A RURAL village could be at the heart of an Agatha Christie classic on the BBC this Christmas.

Garvald has been earmarked as the idyllic village setting for Murder is Easy, which looks set to be screened during the festive season.

Residents living in the village received a letter this week confirming that filming could take place this summer.

A letter from Pete Murphy, working on behalf of London-based Mammoth Screen, said: “After two weeks of scouting across Lothian, the Borders, Fife and Stirlingshire, we have come to the conclusion that Garvald offers many of the elements that we are looking for, hence the reason for this letter.
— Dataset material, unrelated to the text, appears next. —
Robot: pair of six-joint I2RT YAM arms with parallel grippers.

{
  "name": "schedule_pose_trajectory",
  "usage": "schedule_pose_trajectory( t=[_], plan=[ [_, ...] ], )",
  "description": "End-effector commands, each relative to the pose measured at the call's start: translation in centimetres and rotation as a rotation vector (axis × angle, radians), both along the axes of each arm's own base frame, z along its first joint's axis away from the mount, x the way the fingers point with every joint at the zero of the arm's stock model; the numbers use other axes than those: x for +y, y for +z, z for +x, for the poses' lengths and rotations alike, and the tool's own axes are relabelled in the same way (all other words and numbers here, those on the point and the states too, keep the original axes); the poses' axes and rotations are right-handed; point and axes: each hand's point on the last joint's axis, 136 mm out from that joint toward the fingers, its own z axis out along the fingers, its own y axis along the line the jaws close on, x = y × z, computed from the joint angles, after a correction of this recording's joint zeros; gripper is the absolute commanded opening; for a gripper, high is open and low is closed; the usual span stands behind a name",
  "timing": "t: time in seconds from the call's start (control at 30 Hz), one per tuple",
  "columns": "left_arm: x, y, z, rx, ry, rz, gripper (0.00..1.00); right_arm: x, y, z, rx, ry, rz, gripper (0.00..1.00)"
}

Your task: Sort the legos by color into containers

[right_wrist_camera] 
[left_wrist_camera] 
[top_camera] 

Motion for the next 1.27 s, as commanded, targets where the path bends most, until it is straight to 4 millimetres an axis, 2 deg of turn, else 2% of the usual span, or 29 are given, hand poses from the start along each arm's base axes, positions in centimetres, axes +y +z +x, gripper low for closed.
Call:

“We are also looking at Tyninghame, near Dunbar, and with the magic of television we would combine aspects of both villages to create our fictional village of Wychwood-Under-Ashe.”

Pre-production is planned for April, with six weeks of filming from mid-June or July.

East Lothian Courier:

Tyninghame is also set to feature

The letter continues: “We are focusing on exteriors and are likely to need to film in parts of the village over the period of a couple of weeks.

“There would also be some prep time involved to help recreate that wonderful ’50s feel.

“This would all be removed and normal life completely reinstated once we have finished filming.”

Residents of Garvald have been asked to get in touch with the company to share their views on the potential filming.

A spokeswoman for Film Edinburgh told the Courier that it was not definite that filming would take place but “there is interest”.

She described community engagement as the “absolute top priority”.

Phillip White, chairman of Garvald and Morham Community Council, said that there would be some people who welcomed it and others who had concerns.

However, he pointed out that it was not the first time the village had attracted television and film crews.

He said: “We have been used in the past for filming.

“Stephen Fry was involved in some production maybe 10 years ago and it was based in the pub and round about there. It did not seem to cause any problems then.”

No suggestion was made in the letter as to who would star in the television version of the 1939 tale.

Mr White added: “I would have broadly thought from an East Lothian point of view that anything we can do to enhance our area and tourism – it is good for everybody.”